For any genetic relatives identified in their autosomal tests, Family Tree DNA and 23andMe also report on shared segments of the X-chromosome. Females have two X-chromosomes (inherited one from each parent) while males have one (inherited from their mother). When trying to work out which ancestral branch might have passed down the X-DNA we share with some match in the database, genealogists can look at pedigree charts and eliminate any father-to-son branches, as fathers do not pass any X-chromosomes to their sons.
Use the tests in conjunction
The tests can also be used in conjunction. The autosomal ‘Family Finder’ test through Family Tree DNA identifies matches with my DNA and calculates a likely relationship.

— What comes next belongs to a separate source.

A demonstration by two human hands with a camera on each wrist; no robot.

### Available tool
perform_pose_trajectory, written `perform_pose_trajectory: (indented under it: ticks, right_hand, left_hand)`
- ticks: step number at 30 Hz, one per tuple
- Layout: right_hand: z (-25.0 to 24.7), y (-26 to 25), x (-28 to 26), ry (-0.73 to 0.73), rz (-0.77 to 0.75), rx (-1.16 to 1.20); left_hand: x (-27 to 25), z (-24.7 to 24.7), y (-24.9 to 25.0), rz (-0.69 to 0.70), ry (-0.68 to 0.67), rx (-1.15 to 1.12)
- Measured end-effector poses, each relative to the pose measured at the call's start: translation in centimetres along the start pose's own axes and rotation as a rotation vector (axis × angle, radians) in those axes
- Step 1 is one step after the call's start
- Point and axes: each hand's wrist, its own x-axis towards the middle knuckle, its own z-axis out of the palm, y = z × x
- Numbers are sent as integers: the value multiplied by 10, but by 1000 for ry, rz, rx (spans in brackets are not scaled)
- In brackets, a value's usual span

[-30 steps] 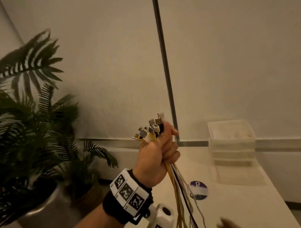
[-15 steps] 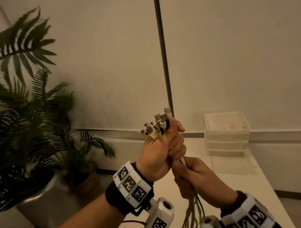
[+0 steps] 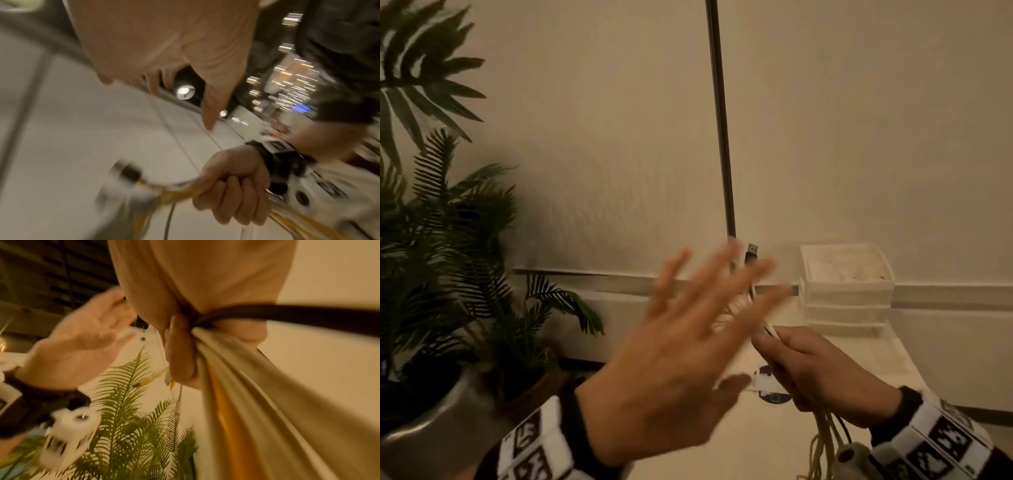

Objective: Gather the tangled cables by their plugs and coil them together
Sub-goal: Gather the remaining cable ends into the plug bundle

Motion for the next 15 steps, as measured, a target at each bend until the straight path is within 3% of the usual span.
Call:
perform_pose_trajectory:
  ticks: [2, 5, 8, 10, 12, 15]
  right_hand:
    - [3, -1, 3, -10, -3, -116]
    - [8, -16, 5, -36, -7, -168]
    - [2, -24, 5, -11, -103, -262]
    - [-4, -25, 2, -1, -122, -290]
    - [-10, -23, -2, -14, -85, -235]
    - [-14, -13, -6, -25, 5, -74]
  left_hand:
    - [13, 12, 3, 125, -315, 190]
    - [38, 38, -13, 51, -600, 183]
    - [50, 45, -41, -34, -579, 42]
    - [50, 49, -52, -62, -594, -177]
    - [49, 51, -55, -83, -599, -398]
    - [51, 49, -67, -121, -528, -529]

One of my matches (described as a possible 3rd to 5th cousin) seemed to have very similar Y-chromosome (father’s father’s) DNA to my mother’s brother. I made contact and by swapping names of grandparents and their parents we soon identified that he was the son of a 3rd cousin to me (and so indeed within the range of 3rd to 5th cousins).
Autosomal testing can be used to check your constructed family tree.
Comparing the autosomal DNA of the three female cousins (Fay, Ann and Maureen) at the bottom of this diagram confirmed my constructed family tree of their relationships back to their shared ancestors.
(Spouses omitted after the first generation to simplify the diagram.)
It is not necessary to understand how a car works in order to drive it, but it is necessary to know the functions of driving. In the same way it is unnecessary to understand much about the science of DNA – but it is necessary to understand what sorts of questions can be answered by the different DNA tests so you can use them as tools to aid your family history research.
The most recent DNA tests available to genealogists offer useful information which can supplement traditional genealogical methods. Family trees are still needed to identify ancestors and draw conclusions about relationships. DNA tests can supplement this genealogical research, filling in gaps in the paper trails. With such tools we can test our conclusions and assumptions in constructed family trees by confirming or disproving reputed relationships. As more people are tested and databases grow, commercial DNA tests are even more likely to help us find relatives that we might not have found by traditional methods.
The earliest records available in the new colonies were the church records of baptisms, marriages and burials. Many people are missing from these registers – not all records have survived and not everybody had a church ceremony (especially in those places where initially only the Anglican Church was recognised).
In due time, governments needed better records of the people in the colony, so they introduced government-administered registration of births, deaths and marriages – or civil registration. District registrars were appointed and information was reported to them. In an age where many people were illiterate, registrars had to guess how to spell the names. (Remember this when searching for names in indexes – often the reason for not finding someone is because of spelling variations.)
Church ceremonies continued to take place, so it may be possible to obtain a copy of the information collected by the church, as well as the corresponding civil certificate.
As a general rule, the government asked for more information on civil certificates than was contained in the corresponding church record – but sometimes the opposite is true. For example, NSW marriage certificates (especially in the 1860s and 1870s) may not include information such as parents’ names and occupations, even though such information might be found in the corresponding church record.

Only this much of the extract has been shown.